#### Records provided

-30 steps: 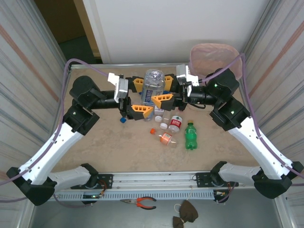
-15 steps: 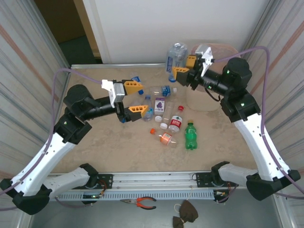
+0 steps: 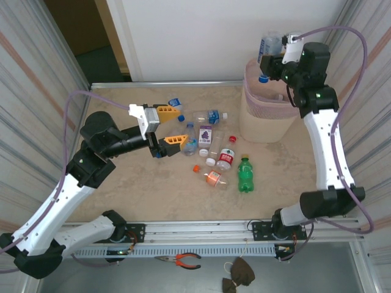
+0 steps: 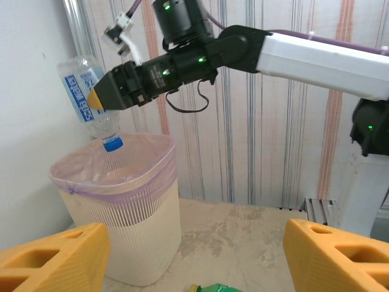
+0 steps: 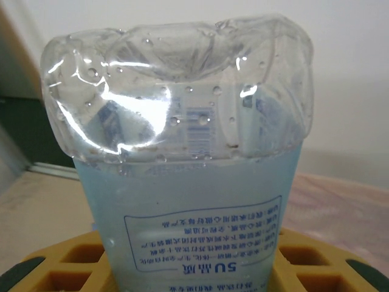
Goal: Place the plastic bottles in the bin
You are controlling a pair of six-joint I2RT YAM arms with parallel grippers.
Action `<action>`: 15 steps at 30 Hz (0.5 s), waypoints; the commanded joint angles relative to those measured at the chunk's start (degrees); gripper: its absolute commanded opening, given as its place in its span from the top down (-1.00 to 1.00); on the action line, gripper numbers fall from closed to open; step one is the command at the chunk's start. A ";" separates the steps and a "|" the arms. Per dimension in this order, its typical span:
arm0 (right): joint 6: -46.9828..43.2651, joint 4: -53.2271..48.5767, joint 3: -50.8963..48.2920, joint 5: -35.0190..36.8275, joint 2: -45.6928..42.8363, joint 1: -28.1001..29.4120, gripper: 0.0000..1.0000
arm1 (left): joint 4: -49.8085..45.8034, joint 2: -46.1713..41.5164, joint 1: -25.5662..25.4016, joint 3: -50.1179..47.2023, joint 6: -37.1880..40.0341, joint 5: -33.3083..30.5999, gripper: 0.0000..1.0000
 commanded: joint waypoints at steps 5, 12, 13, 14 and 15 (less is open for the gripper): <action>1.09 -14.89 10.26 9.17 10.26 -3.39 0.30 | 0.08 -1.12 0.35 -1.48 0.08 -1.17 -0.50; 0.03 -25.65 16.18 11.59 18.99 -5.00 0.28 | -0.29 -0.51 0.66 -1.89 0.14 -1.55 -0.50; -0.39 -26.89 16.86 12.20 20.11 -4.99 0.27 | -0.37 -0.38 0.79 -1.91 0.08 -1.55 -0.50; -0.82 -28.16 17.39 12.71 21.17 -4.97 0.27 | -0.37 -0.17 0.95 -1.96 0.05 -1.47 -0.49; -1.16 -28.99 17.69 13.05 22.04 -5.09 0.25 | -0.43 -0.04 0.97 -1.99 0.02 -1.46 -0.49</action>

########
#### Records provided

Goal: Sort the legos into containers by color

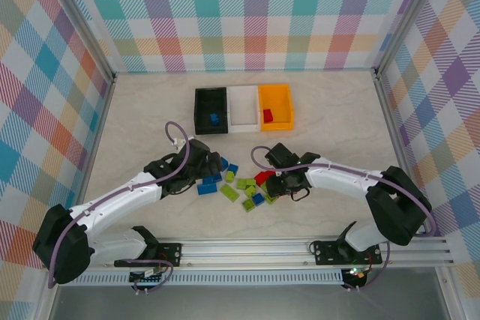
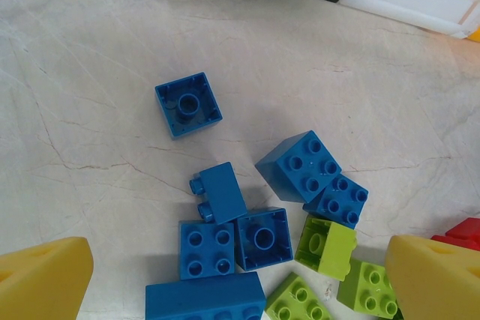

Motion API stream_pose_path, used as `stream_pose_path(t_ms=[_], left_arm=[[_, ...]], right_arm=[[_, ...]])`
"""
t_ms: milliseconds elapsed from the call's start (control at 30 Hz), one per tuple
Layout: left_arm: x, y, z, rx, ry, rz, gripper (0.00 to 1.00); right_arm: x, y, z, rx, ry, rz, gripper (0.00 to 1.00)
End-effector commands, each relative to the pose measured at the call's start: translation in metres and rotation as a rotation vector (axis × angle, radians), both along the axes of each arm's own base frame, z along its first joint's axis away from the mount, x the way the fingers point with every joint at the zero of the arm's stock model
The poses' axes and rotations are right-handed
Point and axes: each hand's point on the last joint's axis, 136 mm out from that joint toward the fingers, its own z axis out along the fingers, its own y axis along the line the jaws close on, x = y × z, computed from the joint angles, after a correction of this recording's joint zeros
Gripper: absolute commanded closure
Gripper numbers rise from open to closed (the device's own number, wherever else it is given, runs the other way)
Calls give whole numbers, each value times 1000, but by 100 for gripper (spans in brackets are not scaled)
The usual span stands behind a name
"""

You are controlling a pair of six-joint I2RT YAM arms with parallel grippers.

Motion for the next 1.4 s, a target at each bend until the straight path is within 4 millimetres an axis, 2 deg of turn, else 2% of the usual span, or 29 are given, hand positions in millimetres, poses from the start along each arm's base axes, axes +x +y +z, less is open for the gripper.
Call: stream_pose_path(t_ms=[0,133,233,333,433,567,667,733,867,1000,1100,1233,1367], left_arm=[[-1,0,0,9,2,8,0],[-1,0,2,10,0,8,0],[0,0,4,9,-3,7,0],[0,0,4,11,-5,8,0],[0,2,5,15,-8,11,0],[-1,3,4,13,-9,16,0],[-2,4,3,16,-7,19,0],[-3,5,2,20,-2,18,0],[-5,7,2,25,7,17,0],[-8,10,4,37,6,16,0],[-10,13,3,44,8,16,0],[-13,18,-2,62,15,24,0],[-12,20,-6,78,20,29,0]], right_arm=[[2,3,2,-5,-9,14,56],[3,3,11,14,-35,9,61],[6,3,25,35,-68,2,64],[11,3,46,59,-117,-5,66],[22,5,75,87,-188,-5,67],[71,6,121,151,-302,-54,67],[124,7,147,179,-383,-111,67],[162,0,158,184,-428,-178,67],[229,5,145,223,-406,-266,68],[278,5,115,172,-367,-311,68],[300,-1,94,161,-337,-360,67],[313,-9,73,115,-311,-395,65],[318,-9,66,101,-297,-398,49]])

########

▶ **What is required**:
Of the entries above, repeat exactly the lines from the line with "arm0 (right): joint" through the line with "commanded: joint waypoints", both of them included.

▶ **Solution to this problem**:
arm0 (right): joint 6: -46.9828..43.2651, joint 4: -53.2271..48.5767, joint 3: -50.8963..48.2920, joint 5: -35.0190..36.8275, joint 2: -45.6928..42.8363, joint 1: -28.1001..29.4120, gripper: 0.0000..1.0000
arm1 (left): joint 4: -49.8085..45.8034, joint 2: -46.1713..41.5164, joint 1: -25.5662..25.4016, joint 3: -50.1179..47.2023, joint 6: -37.1880..40.0341, joint 5: -33.3083..30.5999, gripper: 0.0000..1.0000
 commanded: joint waypoints at steps 5, 12, 13, 14 and 15 (less is open for the gripper): <action>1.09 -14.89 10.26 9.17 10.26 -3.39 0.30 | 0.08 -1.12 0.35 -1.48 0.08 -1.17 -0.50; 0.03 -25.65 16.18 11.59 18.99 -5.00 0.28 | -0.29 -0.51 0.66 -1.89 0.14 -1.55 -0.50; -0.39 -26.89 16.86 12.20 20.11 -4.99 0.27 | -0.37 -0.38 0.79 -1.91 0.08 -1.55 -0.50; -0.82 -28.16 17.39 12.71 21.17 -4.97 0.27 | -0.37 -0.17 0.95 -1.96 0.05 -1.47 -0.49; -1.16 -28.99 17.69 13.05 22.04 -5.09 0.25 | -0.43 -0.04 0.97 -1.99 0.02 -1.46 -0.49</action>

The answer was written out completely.